Der jüngere, 1853 geborene Sohn Alphonse Bertillon wurde durch das von ihm entwickelte anthropometrische System zur Personenidentifizierung (Bertillonage) bekannt und war lange Jahre Leiter des französischen polizeilichen Erkennungsdienstes. An diesem Werdegang hatte Louis-Adolphe Bertillon entscheidenden Anteil: Nachdem der Sohn wegen schlechter Leistungen und Verhaltensauffälligkeiten die Schule abbrechen musste, war es der Fürsprache und der Reputation seines Vaters zu verdanken, dass er 1879 eine Stelle als Hilfsschreiber im Pariser Polizeipräsidium erhielt,[6] wo er auf die Idee für sein System kam und sich damit durchsetzen konnte. Zusätzliche Bekanntheit erlangte Alphonse Bertillon durch seine unrühmliche Rolle in der Dreyfus-Affäre.
Schriften (Auswahl)
- Conclusions statistiques contre les détracteurs de la vaccine précédées d un essai sur la méthode statistique appliquée à l’étude de l’homme. 1857.
- Philosophie médicale à propos des idéalités de M. le Dr Pidoux ou Recherche des méthodes employées en médecine. 1857.
- Valeur philosophique de l’hypothèse du transformisme, Masson et fils. 1871.
- Démographie figurée de la France. 1874.
- Mouvements de la population dans les divers états de l’Europe et notamment en France. 1877.
Literatur
- Bertillon [bärtijå’]. 1. Louis Adolphe B. In: Bernhard Meijer (Hrsg.): Nordisk familjebok konversationslexikon och realencyklopedi. 2. Auflage. Band 3: Bergsvalan–Branstad. Nordisk familjeboks förlag, Stockholm 1905, Sp. 77 (schwedisch, runeberg.org).
Einzelnachweise
- Rainer Mackensen: Bevölkerungsforschung und Politik in Deutschland im 20. Jahrhundert. Springer, 2006, S. 186 ff.

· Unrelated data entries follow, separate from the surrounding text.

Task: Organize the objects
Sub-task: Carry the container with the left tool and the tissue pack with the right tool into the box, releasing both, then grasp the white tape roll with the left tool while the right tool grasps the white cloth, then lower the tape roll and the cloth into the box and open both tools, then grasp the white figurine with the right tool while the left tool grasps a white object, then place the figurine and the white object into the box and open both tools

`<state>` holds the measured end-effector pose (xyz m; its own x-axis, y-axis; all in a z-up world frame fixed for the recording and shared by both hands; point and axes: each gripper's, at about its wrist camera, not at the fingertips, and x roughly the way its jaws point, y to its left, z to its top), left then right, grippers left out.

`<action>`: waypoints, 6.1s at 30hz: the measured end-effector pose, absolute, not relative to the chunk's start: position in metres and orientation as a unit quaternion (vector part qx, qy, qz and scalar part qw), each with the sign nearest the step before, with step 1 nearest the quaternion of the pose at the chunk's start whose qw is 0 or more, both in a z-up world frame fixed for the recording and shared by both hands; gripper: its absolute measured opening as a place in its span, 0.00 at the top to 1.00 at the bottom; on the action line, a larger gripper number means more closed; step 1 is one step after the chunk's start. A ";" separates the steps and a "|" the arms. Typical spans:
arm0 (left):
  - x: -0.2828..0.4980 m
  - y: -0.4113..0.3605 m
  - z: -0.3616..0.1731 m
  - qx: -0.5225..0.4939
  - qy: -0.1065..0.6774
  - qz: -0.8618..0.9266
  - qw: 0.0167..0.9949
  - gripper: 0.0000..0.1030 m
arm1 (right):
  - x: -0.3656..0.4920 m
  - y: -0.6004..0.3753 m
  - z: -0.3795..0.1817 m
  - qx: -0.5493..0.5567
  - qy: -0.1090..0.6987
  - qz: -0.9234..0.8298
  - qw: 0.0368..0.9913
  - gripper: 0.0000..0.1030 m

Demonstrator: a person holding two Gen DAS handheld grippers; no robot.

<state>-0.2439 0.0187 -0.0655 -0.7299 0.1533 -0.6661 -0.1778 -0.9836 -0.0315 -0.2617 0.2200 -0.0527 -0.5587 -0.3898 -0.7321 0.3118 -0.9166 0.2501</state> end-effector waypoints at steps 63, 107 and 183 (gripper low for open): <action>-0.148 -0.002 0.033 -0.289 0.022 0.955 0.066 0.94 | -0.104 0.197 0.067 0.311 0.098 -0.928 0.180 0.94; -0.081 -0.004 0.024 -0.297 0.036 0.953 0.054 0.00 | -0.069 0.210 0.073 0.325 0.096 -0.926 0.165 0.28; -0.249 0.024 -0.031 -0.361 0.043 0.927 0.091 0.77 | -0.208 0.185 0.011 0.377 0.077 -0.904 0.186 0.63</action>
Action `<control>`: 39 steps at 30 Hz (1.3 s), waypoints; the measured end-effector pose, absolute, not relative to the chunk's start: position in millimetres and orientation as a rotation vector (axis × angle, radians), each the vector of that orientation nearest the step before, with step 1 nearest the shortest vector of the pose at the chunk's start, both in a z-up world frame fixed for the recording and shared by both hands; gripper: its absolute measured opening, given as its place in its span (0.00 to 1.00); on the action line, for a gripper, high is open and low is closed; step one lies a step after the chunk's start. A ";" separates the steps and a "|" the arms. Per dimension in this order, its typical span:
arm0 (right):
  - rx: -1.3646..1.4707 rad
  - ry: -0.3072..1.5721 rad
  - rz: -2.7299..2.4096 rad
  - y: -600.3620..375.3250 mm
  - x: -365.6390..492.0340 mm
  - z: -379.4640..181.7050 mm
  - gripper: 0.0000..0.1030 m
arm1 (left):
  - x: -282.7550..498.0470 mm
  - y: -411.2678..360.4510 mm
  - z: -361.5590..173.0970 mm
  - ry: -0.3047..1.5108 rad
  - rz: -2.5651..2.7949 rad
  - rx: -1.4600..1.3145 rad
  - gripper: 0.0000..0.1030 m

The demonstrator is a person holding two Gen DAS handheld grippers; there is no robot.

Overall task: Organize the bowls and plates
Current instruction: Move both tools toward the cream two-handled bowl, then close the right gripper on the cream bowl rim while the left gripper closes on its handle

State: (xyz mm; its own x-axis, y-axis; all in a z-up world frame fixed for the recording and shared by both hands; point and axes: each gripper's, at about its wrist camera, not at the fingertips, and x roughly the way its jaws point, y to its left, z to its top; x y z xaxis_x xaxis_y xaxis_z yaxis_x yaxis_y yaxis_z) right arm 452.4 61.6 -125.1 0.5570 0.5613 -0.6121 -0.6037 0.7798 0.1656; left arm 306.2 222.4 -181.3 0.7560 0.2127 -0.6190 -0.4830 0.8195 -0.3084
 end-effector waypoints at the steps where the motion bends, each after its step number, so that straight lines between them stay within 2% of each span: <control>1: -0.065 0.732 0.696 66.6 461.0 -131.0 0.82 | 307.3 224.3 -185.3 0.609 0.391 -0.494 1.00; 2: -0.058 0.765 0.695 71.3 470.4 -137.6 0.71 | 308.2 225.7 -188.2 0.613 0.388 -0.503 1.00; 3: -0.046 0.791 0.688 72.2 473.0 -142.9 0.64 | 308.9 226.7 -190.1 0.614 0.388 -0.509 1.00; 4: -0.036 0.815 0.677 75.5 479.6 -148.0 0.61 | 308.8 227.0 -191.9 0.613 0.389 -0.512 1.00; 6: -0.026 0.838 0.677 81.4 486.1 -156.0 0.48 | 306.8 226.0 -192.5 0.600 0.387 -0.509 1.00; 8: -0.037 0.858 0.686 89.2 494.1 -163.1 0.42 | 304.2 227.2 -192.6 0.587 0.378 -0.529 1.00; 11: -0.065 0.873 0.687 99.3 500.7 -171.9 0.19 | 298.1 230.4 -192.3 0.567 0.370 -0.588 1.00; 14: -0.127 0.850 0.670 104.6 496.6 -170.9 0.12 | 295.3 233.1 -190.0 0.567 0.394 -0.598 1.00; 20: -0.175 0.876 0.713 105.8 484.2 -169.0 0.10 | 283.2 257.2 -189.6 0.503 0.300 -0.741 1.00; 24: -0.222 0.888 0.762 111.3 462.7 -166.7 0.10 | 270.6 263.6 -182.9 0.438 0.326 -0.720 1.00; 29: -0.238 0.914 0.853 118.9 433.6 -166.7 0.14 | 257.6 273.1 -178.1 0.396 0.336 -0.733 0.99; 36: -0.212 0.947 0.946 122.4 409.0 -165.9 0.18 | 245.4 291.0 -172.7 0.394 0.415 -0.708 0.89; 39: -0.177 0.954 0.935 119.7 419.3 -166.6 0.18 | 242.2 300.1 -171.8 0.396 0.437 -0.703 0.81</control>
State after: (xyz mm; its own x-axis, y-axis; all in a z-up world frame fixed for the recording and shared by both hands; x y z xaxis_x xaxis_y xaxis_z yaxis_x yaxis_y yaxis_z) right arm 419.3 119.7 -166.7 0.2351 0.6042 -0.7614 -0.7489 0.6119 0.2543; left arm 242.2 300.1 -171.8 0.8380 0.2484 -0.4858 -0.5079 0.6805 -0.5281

- Julius Pagel: Bertillon, Louis-Adolphe. In: Biographisches Lexikon hervorragender Ärzte des neunzehnten Jahrhunderts. Urban & Schwarzenberg, Berlin/Wien 1901, Sp. 157–158.
- John J. O’Connor, Edmund F. Robertson: Adolphe-Louis Jacques Bertillon. In: MacTutor History of Mathematics archive.
- Bertillon, Louis Adolphe. In: Encyclopædia Britannica. 11. Auflage. Band 3: Austria – Bisectrix. London 1910, S. 812–813 (englisch, Volltext [Wikisource]).
- So z. B. der Kegelhütige Knollenblätterpilz oder der Wollige Milchling: Amanita virosa / Lactarius velutinus auf MycoBank.org
- Stichtag: 13. Februar 1914 – Todestag des Kriminalisten Alphonse Bertillon auf wdr.de (13. Februar 2014).